Make Fetch, FetchNext, and watchers see messages at the same time.
We had a bug where a no-arg watcher would prod a Fetch to happen,
expecting it to return the message just delivered. It wasn't finding a
message at that point in time, so the state machine wasn't progressing.
This was happening because watchers use Read() with the next queue
index to see if a message has arrived, and Fetch() calls LatestIndex()

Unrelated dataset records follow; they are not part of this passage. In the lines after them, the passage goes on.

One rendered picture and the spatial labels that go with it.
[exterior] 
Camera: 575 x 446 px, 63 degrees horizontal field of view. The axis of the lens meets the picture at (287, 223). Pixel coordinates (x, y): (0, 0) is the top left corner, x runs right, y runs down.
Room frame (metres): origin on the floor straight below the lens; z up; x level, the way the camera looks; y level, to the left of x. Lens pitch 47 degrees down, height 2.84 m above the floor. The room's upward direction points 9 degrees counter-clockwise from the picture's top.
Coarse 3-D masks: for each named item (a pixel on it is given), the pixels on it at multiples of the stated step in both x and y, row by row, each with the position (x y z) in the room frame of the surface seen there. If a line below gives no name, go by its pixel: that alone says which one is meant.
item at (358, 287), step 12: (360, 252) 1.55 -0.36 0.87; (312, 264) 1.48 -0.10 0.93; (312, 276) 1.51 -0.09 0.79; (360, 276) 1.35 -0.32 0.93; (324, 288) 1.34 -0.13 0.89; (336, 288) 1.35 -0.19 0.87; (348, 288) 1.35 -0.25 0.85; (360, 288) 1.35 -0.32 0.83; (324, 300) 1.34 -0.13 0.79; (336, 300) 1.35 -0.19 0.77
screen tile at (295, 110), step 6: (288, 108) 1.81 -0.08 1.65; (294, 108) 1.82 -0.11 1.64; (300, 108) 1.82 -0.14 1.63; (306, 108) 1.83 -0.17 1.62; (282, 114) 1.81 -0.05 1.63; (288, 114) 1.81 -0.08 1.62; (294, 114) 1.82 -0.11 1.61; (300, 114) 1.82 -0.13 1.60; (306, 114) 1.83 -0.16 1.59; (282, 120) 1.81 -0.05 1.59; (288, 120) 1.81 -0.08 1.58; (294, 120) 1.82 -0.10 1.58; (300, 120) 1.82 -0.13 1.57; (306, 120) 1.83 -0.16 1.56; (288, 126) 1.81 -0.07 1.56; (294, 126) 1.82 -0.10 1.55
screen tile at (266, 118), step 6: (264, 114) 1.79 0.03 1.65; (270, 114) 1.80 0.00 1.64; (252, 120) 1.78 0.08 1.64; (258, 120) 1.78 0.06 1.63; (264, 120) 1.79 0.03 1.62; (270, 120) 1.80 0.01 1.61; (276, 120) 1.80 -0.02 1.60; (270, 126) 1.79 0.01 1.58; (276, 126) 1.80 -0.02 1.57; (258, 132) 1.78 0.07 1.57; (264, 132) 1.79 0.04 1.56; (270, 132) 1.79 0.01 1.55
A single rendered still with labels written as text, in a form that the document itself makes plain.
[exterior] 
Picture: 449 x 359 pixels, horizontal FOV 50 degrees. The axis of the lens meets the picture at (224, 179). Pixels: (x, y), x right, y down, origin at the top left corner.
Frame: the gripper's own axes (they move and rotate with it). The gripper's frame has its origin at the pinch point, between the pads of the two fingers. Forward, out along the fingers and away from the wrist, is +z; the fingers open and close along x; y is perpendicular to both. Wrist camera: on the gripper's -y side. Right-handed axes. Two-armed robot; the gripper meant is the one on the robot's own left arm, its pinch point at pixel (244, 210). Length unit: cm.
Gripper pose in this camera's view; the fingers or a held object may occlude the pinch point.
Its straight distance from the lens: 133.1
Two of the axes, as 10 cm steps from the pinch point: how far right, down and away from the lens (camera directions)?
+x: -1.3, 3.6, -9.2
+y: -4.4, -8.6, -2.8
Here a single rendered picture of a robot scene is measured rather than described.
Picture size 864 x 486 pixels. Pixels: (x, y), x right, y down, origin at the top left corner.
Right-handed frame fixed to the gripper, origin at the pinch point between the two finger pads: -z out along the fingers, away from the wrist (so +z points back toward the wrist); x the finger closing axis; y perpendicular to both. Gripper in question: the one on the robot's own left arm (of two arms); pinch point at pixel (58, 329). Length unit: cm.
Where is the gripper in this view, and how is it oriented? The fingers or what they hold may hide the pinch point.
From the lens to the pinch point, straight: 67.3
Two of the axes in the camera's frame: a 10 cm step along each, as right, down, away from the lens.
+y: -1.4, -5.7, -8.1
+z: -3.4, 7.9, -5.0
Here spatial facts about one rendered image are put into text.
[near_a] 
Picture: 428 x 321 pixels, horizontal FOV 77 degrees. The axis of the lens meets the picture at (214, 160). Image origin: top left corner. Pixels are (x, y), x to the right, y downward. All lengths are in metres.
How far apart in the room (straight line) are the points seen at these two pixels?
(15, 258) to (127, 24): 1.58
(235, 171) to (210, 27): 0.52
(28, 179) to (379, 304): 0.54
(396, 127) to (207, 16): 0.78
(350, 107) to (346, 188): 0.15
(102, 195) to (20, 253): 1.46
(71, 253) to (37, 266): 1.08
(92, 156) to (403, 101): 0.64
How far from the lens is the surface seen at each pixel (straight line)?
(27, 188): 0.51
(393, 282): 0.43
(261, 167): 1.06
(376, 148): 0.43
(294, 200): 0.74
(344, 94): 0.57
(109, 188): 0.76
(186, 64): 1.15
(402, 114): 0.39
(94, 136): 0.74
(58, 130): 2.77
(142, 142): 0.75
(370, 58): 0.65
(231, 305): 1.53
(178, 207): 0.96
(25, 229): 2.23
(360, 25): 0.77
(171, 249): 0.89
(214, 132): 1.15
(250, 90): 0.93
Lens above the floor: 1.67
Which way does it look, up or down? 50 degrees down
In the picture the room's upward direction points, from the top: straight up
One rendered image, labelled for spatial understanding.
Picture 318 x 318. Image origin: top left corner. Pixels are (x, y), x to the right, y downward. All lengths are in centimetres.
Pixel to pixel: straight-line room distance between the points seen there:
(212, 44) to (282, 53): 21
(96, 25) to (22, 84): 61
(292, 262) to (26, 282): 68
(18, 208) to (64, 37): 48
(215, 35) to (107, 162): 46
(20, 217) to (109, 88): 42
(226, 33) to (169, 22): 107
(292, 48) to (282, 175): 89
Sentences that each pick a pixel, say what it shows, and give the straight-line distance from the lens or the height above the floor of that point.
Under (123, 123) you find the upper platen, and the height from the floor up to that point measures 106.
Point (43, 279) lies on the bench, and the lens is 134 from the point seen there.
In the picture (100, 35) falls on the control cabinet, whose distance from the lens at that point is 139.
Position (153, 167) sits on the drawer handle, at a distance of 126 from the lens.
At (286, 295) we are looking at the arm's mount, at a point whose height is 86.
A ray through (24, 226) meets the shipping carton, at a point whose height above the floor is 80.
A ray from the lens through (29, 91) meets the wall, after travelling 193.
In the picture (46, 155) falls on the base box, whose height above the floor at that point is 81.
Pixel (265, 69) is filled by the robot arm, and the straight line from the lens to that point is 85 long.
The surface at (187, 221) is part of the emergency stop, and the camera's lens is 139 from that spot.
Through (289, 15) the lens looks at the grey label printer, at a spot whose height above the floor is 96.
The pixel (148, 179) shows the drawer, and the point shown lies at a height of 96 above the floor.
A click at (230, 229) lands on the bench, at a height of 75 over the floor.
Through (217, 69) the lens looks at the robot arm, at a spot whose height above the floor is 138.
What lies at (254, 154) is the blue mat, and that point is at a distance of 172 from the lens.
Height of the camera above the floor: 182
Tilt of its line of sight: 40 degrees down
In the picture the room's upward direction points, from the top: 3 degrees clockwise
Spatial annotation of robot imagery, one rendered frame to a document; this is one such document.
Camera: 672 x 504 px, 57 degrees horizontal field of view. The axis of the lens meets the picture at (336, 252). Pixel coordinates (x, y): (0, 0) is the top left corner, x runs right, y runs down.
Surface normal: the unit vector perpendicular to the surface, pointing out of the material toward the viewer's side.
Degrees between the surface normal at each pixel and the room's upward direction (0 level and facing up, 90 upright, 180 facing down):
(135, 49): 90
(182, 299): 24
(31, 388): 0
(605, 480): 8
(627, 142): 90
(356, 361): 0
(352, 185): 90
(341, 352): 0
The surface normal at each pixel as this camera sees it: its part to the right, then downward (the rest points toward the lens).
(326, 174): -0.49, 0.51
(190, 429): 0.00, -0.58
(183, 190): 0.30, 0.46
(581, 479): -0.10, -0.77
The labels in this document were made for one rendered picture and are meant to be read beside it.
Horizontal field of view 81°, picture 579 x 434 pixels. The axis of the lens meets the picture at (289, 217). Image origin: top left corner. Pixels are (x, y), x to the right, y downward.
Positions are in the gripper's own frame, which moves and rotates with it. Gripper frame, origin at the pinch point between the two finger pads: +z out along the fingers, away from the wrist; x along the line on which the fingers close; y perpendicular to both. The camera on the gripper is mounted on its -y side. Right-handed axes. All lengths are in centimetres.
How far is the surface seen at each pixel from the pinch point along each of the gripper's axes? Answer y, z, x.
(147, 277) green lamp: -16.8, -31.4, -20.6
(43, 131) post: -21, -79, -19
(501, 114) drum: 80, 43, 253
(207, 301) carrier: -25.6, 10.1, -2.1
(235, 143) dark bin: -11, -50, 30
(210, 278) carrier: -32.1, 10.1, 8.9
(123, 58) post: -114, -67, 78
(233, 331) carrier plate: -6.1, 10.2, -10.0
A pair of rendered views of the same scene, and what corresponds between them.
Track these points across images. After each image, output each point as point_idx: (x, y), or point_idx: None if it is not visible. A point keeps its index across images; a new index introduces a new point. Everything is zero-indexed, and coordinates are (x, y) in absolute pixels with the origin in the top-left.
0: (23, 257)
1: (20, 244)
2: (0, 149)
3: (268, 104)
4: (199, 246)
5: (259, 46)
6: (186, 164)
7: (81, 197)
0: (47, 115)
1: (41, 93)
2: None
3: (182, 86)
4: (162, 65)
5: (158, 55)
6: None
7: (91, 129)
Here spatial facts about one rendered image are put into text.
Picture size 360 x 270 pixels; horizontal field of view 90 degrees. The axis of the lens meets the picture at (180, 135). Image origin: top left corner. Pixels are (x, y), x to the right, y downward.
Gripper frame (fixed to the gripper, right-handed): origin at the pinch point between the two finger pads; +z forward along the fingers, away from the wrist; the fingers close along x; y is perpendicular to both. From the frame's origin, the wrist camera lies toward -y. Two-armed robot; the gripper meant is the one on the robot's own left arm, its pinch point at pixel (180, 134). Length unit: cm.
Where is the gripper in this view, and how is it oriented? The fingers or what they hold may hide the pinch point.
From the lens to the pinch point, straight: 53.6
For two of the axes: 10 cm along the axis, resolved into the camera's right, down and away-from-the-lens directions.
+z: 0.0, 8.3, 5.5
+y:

to get the newest message. There is a very tiny window between when the
message is put in the message pointer queue in shared memory, and when
the next pointer is updated to document that. Watchers also look for
messages any time any event happens because it is cheap and you don't
want to go backwards, so nothing else was preventing the watcher from
racing with the sender.
There are 2 potential answers here.
1: Check in with LatestIndex() and use the min
2: Repair the next message pointer if it is behind inside
LatestIndex()
Longer term, we want to move timestamping after the publish compare +
exchange. That means we will need to drive even more things off the
publish compare + exchange which makes the message visible. So, 2 sets
us up better to complete that.
To test this, we have code in the queue death tests which produce a
snapshot of memory after each write into memory in the queue. Use that
to then trigger both a read and LatestIndex() after each write and
confirm they agree deterministically.
Change-Id: If63bc7cab1521a5a6dad5431961871c25aecaf9c
Signed-off-by: James Kuszmaul <james.kuszmaul@bluerivertech.com>
diff --git a/aos/ipc_lib/BUILD b/aos/ipc_lib/BUILD
index 471b75d..d67616f 100644
--- a/aos/ipc_lib/BUILD
+++ b/aos/ipc_lib/BUILD
@@ -233,6 +233,22 @@
],
)
+cc_library(
+ name = "lockless_queue_stepping",
+ testonly = True,
+ srcs = [
+ "lockless_queue_stepping.cc",
+ ],
+ hdrs = ["lockless_queue_stepping.h"],
+ deps = [
+ ":lockless_queue",
+ ":shm_observers",
+ "//aos/libc:aos_strsignal",
+ "//aos/testing:prevent_exit",
+ "@com_google_googletest//:gtest",
+ ],
+)
+
cc_test(
name = "lockless_queue_test",
timeout = "eternal",
@@ -242,11 +258,11 @@
deps = [
":event",
":lockless_queue",
+ ":lockless_queue_stepping",
":queue_racer",
":signalfd",
"//aos/events:epoll",
"//aos/testing:googletest",
- "//aos/testing:prevent_exit",
"//aos/util:phased_loop",
],
)
@@ -258,6 +274,7 @@
deps = [
":event",
":lockless_queue",
+ ":lockless_queue_stepping",
":queue_racer",
":shm_observers",
":signalfd",